Jonggol | Jurnal BogorÂ
Maraknya usaha kavling di Kabupaten Bogor, seolah menandakan lemahnya peran Pemkab terhadap pengaruh pengusaha. Hal tersebut terlihat dari lemahnya penindakan yang mengakibatkan usaha kavling justeru beranak pinak menjadi banyak.
Hal tersebut disampaikan Pemerhati Tata Ruang dan Infrastruktur Herry KH. Menurutnya, dalam kasus merebaknya usaha kavling di Kabupaten Bogor seolah memang seperti pembiaran yang terstruktur. Pasalnya, bukan tidak mungkin usaha kavling yang begitu terlihat di hadapan mata tidak bisa diselesaikan oleh pemerintah.
“Kenapa saya bilang terstruktur, pertama dari izin lingkungan yang dikeluarkan oleh Kepala Desa dan Camat akan usaha itu, mereka selalu beralasan warga sudah menyetujuinya jadi desa juga menyetujuinya,” papar Herry.
Kemudian, sambung dia, sampailah izin lingkungan tersebut ke Camat. Camat pun melakukan hal yang sama menyetujui dengan dasar ada izin lingkungan dari desa. Mereka berkata seolah apa yang mereka lakukan sudah benar, padahal camat merupakan jabatan struktural dimana dia harusnya tahu apa hal yang memang melanggar dan tidaknya.
“Bukan berkata kita sebatas izin lingkungan selanjutnya diserahkan ke pemda. Sedangkan mereka tahu jika Pemkab Bogor belum memiliki izin usaha kavling, kan lucu lelucon ala pemerintah ini,” ungkap Herry kepada Jurnal Bogor, Selasa (2/5/23).
Dan yang lebih lucunya, kata Herry, peran penegak perda seolah dibuat tak berkutik oleh pengusaha kavling tersebut. Padahal jelas-jelas usaha mereka melanggar.
“Eh Pol PP cuma nengok dan mampir aja. Lalu apa gunanya ada Penegak Perda kalo dia tau perdanya dilanggar malah cuma silaturahmi pada si pelanggar,” guyonnya.

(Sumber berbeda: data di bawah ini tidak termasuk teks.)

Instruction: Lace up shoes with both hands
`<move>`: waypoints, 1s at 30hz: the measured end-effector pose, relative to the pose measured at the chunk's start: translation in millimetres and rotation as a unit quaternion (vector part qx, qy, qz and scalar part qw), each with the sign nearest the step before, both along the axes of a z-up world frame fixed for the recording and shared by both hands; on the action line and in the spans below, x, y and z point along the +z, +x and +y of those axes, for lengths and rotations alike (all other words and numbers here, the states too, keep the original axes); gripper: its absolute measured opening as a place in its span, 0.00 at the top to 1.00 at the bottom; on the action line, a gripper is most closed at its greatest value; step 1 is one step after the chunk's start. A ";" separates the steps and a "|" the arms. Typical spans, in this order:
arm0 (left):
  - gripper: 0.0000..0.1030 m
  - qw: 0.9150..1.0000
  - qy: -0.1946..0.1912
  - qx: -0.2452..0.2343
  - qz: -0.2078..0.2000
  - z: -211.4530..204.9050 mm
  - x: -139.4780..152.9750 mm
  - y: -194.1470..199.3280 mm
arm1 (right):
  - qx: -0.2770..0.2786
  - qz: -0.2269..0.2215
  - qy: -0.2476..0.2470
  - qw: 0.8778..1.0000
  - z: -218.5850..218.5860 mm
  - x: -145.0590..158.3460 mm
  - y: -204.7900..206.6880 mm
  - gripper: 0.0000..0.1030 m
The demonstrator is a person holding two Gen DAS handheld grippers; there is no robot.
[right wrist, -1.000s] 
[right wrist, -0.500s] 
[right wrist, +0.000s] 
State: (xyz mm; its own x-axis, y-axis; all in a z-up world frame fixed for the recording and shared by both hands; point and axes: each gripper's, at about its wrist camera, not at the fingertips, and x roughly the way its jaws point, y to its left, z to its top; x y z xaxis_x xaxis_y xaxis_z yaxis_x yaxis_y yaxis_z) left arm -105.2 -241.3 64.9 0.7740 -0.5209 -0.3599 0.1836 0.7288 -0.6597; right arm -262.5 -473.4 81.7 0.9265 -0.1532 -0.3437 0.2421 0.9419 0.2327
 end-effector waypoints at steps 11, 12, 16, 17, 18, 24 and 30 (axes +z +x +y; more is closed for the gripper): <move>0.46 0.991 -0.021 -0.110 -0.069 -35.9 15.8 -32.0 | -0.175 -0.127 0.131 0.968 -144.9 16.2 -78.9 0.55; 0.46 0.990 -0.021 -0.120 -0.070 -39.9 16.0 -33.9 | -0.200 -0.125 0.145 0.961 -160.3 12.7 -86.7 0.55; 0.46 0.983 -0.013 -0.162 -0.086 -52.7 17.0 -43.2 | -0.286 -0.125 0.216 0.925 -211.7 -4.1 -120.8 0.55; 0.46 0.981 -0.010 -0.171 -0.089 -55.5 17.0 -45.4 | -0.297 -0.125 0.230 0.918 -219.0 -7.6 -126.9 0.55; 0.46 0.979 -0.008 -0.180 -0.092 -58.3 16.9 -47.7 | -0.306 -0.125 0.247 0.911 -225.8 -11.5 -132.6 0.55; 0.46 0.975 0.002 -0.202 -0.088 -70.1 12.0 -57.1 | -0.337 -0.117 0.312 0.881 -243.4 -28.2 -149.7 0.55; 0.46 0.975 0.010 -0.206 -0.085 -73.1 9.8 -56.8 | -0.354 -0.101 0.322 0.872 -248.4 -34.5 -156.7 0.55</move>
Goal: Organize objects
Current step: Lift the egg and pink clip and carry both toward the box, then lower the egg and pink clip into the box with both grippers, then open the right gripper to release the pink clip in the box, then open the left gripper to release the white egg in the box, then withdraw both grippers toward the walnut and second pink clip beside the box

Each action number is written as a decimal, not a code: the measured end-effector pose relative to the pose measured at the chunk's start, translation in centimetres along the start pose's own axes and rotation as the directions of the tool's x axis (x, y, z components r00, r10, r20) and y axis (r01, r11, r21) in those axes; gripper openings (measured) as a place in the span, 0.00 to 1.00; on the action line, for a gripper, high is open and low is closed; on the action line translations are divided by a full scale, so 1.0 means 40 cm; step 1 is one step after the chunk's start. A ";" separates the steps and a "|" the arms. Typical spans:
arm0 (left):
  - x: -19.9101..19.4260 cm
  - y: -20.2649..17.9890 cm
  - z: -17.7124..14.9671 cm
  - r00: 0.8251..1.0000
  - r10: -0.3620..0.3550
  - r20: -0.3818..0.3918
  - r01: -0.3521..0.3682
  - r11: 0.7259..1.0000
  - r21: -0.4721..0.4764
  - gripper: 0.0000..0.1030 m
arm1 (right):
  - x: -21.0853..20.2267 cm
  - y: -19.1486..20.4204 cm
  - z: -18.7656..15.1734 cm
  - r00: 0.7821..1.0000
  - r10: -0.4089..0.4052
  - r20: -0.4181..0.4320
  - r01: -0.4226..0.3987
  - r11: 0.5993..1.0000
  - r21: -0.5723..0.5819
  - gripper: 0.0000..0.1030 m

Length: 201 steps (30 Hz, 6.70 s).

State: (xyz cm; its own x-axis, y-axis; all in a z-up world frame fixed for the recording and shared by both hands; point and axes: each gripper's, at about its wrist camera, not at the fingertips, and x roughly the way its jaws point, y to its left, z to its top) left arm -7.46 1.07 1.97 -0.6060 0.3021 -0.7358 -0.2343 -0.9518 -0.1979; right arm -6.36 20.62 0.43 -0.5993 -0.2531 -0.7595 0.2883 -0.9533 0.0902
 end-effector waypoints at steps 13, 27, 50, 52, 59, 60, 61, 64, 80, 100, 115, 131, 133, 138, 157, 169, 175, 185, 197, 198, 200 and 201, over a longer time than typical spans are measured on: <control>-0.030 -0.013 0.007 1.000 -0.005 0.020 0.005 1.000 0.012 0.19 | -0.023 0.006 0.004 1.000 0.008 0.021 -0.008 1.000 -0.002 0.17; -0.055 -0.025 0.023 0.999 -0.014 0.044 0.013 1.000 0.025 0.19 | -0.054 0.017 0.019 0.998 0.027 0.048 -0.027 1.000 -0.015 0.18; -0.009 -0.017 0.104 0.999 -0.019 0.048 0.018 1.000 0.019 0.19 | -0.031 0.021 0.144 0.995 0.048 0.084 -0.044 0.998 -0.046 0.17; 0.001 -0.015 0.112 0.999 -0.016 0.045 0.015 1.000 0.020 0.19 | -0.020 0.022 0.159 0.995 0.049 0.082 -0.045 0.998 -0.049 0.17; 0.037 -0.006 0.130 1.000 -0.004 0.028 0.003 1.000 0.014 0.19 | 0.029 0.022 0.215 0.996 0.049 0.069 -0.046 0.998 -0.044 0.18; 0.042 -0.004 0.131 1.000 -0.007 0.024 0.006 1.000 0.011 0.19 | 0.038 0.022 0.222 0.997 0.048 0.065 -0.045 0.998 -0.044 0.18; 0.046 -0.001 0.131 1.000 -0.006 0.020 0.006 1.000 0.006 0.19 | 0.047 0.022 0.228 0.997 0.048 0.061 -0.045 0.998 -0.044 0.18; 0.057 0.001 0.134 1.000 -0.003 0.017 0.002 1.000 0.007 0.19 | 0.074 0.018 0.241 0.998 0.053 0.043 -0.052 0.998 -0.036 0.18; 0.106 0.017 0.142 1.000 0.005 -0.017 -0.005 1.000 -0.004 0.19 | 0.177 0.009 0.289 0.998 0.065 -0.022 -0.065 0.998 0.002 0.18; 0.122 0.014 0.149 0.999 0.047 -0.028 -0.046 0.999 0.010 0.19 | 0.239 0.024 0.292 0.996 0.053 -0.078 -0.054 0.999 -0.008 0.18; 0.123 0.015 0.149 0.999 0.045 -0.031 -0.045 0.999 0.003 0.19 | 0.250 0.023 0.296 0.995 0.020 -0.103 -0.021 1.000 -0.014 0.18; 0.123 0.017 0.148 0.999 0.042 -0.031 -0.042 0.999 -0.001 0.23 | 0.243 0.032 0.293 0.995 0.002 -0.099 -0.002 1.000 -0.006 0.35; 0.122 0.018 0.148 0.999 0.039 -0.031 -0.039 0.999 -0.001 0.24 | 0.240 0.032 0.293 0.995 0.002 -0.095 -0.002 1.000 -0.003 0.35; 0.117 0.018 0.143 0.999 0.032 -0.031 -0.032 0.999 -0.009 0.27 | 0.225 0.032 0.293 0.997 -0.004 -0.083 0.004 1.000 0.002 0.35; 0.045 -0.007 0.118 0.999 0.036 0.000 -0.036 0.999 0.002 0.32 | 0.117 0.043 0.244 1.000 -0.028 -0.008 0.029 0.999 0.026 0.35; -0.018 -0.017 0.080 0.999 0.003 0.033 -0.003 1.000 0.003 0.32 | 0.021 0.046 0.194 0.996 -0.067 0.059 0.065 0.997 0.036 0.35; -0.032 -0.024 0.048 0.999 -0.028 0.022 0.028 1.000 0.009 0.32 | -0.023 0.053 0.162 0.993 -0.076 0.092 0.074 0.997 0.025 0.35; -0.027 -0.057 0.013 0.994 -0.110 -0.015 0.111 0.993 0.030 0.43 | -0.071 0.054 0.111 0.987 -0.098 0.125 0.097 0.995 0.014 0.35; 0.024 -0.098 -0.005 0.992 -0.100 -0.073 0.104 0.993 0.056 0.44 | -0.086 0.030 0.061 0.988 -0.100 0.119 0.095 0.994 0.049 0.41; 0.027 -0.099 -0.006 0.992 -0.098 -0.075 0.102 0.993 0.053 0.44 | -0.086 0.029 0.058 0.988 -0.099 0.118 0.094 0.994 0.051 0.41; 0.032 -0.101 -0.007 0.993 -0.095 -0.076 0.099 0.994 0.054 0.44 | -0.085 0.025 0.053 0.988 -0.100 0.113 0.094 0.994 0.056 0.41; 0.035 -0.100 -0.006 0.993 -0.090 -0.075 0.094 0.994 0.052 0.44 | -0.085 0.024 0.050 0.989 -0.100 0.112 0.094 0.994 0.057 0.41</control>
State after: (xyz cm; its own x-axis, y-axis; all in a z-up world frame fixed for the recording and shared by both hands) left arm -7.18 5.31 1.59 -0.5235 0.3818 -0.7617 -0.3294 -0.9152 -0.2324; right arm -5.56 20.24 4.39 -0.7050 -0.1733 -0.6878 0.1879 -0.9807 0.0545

Dan yang tak kalah penting adalah peran masyarakat, sambung Herry, masyarakat pun jangan banyak diam dan terlena dengan orang-orang kota yang membeli lahan mereka untuk dijadikan usaha kavling, karena nantinya mungkin 10 tahun kedepan kavling berkedok kebun itu akan jadi hotel, resort , villa bahkan pemukiman atau perumahan.
“Dampak parah ya kepada masyarakat lingkungan, karena gak ada saluran irigasi, gak ada aliran air, pembuangan sampah, apalagi fasum pemakaman dan lain-lain,” ujarnya.
Lebih lanjut Herry mengatakan, kebanyakan pengusaha kavling itu mencari view yang menjual di bukit atau pegunungan. Nilai risiko bencana alam sangat tinggi, apalagi Bogor adalah kota hujan. Oleh karena itu jangan menunggu musibah besar datang dan menimpa, mencegah itu lebih baik daripada mencegah.
” Intinya, Pemda jangan bengong karena keberadaan usaha kavling ini jelas merugikan Pemda karena tidak ada pemasukan pembuatan izin dan fasos fasumnya asal-asalan,” cetusnya.
“Harusnya sih, jika betul-betul ditindak usaha kavling ini tidak akan beranak, karena adem ayem makanya mereka makin membiak. Mungkin para pengusaha kavling itu dengan pejabat Pemda sudah kenalan,” candanya.
Sementara, salah satu konsumen asal Semarang, Risma (42) menjelaskan dia tertarik membeli tanah di wilayah Jonggol dan Sukamakmur dari media sosial FB yang dilihatnya.
“Di video itu viewnya bagus, dan aslinya pun bagus. Harga tanahnya juga murah bahkan kami dijanjikan sampai sertifikat,” ucapnya.
Bukan hanya itu, sambung Risma, dirinya juga dibebaskan membangun apa saja di tanah yang dibelinya.
“Mau bangun rumah, villa, mungkin hotel juga bisa kalo belinya banyak. Gak ada bilang kavling khusus kebun ya, marketing menawarkan kavling di pegunungan ini boleh dibangun apa aja,” pungkasnya.